Distributed Workflows

Run sub-workflows across machines from Kotlin with blazen-peer

Distributed Workflows

Blazen workflows normally run in a single JVM. The blazen-peer gRPC layer extends this across machines: a parent process on machine A can delegate a named sub-workflow to machine B over HTTP/2, wait for the terminal StopEvent, and surface its payload as a regular WorkflowResult. The Kotlin binding exposes this through two UniFFI handles, PeerServer and PeerClient, both of which expose idiomatic suspend fun entry points plus blocking counterparts for non-coroutine call sites.
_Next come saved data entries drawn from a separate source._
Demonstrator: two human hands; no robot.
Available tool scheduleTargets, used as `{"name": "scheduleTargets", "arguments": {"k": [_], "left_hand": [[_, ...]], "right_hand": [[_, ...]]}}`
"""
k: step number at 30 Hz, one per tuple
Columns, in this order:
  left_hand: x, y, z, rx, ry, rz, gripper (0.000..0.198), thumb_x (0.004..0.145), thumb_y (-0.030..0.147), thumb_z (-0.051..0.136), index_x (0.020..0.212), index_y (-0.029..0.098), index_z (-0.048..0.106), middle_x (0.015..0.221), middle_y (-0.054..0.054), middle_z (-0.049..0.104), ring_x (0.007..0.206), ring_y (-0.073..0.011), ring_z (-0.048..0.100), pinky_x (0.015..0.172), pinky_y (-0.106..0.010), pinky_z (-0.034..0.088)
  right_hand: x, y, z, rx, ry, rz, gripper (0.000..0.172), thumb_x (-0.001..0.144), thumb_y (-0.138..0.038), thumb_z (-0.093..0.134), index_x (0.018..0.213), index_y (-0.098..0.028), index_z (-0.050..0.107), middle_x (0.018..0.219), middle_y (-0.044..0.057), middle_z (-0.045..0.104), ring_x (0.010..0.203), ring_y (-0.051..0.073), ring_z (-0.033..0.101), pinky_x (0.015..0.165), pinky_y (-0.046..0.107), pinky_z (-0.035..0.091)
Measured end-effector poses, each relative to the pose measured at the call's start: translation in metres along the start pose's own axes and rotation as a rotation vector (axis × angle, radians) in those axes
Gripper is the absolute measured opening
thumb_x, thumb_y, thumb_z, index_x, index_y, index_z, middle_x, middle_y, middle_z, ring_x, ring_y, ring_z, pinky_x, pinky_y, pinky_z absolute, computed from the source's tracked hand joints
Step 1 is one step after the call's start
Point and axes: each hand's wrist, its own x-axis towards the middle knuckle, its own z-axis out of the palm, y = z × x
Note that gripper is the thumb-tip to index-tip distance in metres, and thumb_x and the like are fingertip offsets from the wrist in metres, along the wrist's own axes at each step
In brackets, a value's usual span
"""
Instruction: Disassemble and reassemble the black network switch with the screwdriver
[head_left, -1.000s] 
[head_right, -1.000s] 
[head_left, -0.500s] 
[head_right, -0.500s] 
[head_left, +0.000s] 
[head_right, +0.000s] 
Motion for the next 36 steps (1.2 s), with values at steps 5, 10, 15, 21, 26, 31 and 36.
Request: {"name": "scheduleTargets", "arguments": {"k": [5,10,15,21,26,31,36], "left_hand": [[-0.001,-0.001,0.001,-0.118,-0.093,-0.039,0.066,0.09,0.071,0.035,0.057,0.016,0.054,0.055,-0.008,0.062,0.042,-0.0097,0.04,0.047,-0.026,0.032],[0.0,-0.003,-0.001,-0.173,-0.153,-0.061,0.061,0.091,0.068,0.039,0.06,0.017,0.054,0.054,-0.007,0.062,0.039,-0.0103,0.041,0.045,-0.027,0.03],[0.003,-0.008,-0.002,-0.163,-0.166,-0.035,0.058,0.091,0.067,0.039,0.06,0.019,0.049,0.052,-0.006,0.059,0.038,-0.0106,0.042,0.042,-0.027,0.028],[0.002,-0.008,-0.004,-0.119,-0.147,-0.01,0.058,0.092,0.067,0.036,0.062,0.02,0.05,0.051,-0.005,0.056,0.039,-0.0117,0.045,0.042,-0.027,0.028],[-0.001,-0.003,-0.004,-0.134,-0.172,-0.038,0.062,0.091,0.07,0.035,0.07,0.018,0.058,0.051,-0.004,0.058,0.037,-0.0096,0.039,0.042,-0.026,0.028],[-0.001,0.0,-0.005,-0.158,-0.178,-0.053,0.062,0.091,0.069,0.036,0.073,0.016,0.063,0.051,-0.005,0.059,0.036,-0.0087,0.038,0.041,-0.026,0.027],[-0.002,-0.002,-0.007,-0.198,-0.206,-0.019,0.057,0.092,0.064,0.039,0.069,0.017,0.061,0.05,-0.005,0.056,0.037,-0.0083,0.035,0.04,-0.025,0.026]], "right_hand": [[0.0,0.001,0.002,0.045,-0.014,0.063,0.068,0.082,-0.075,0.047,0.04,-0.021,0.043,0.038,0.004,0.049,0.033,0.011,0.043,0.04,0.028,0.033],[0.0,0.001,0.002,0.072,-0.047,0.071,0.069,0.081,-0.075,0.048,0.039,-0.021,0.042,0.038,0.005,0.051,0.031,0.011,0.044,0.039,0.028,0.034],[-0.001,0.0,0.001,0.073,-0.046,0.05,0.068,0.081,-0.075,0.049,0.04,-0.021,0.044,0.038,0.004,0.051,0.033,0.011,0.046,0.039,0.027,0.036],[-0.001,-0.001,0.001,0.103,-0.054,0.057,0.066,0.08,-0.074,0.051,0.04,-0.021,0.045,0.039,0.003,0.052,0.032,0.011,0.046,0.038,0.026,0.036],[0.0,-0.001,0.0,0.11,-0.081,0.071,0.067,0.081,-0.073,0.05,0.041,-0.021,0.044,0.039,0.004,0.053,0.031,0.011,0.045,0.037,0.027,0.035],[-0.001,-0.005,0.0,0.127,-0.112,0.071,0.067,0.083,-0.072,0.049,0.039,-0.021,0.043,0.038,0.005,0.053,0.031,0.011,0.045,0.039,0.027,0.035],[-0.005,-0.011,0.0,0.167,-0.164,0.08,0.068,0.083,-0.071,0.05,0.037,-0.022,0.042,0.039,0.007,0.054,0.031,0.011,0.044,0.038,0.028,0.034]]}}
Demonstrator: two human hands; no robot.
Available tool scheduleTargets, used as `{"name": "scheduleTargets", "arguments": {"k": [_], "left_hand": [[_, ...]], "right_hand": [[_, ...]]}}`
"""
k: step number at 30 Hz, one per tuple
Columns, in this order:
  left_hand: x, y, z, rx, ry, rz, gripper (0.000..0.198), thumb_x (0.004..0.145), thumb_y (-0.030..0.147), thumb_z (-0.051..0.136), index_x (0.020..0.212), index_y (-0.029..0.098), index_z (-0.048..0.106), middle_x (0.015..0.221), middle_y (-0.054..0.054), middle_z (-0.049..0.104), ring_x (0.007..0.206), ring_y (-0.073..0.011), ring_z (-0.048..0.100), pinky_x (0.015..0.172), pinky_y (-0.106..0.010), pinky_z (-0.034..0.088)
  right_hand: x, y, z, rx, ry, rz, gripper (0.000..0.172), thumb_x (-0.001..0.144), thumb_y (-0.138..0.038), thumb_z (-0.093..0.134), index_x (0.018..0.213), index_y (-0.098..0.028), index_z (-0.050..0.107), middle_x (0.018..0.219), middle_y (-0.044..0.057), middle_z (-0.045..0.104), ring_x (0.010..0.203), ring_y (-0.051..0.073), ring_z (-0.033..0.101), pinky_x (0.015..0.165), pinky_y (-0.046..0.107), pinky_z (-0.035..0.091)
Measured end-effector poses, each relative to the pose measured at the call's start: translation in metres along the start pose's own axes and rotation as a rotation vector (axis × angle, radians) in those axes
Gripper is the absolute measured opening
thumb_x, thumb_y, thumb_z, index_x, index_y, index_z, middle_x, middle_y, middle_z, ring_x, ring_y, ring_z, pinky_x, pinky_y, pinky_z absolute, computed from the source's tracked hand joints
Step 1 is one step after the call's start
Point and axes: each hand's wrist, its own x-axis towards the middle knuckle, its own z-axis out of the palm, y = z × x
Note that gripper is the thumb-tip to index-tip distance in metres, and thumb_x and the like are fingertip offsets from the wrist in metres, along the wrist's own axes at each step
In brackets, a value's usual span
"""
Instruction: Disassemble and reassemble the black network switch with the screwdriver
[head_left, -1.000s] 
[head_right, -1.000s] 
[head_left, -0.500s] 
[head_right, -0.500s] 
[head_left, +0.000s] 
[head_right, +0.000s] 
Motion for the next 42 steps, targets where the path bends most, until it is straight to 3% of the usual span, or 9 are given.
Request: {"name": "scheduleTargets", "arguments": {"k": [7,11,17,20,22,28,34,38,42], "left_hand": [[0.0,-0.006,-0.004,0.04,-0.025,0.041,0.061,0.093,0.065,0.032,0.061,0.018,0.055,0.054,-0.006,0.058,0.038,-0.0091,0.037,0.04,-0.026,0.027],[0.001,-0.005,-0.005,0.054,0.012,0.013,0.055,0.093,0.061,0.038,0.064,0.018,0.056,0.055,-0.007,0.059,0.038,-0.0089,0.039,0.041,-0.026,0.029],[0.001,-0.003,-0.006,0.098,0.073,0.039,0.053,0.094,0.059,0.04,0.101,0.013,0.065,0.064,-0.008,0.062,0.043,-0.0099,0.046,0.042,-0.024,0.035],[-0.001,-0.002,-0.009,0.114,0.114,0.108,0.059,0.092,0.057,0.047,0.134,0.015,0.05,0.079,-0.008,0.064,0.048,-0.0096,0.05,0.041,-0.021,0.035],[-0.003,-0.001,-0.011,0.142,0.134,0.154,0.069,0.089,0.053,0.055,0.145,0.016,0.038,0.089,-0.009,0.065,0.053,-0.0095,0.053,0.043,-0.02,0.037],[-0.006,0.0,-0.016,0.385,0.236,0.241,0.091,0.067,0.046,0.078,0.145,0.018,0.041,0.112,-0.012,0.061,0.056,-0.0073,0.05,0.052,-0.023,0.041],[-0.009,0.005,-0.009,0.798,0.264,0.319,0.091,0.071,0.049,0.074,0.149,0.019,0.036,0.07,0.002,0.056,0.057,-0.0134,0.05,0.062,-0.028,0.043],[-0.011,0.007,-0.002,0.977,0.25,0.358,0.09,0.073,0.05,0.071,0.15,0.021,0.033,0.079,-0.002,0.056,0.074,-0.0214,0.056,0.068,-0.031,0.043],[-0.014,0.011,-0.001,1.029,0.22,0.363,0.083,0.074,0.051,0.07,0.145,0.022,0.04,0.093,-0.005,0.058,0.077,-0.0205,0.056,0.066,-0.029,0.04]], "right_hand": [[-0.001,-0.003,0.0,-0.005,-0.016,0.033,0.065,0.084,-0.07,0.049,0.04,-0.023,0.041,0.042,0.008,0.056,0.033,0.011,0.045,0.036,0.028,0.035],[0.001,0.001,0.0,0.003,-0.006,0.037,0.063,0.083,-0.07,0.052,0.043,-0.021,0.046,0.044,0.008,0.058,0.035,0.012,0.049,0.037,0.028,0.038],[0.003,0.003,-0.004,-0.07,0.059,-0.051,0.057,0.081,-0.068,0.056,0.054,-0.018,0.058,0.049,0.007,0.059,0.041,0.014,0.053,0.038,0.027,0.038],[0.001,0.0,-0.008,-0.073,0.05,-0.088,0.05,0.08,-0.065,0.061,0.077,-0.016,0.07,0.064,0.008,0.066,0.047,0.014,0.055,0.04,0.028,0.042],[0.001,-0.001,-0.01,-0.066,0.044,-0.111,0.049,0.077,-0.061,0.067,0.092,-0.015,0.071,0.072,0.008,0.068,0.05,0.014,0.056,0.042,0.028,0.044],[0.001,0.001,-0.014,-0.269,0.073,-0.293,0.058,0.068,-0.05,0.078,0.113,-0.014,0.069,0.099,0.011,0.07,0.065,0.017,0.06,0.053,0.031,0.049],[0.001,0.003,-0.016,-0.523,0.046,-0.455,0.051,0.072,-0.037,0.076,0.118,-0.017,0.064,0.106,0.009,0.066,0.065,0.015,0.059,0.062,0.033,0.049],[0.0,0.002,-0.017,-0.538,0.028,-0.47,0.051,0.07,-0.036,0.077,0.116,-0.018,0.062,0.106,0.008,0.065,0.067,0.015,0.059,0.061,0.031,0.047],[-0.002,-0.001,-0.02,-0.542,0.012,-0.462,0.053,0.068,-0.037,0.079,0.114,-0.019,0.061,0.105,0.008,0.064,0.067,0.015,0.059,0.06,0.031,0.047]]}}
When to use distributed workflows

Privacy boundaries. Keep sensitive data on one machine and run the steps that touch it there, while the orchestrating workflow runs elsewhere.
Cost optimization. Route GPU-intensive steps (embedding generation, image diffusion) to nodes with the right hardware instead of paying for GPU on every JVM.
Hardware-specific steps. Some steps require specialized hardware (TPUs, large-memory instances, local SSDs). Run those steps on the node that has the hardware.
Regulatory compliance. Data residency rules may mandate that certain processing happens in a specific region or on specific infrastructure.

How it works

The parent JVM calls PeerClient.runRemoteWorkflow with a workflow name, an ordered list of step IDs, and a JSON-encoded input.
The request travels over an HTTP/2 channel held inside the PeerClient. Multiple concurrent calls on the same client are safe and share the connection.
The remote PeerServer resolves each step ID against the process-wide step registry of its JVM, assembles a Workflow, and runs it to completion.
The peer returns the terminal StopEvent payload, which the Kotlin binding lifts back into a regular WorkflowResult whose event.dataJson carries the remote result.

Server setup

A peer server is a regular AutoCloseable Kotlin object. The nodeId constructor argument is a stable identifier (typically the hostname or a process-startup UUID) that the server stamps onto outgoing trace metadata.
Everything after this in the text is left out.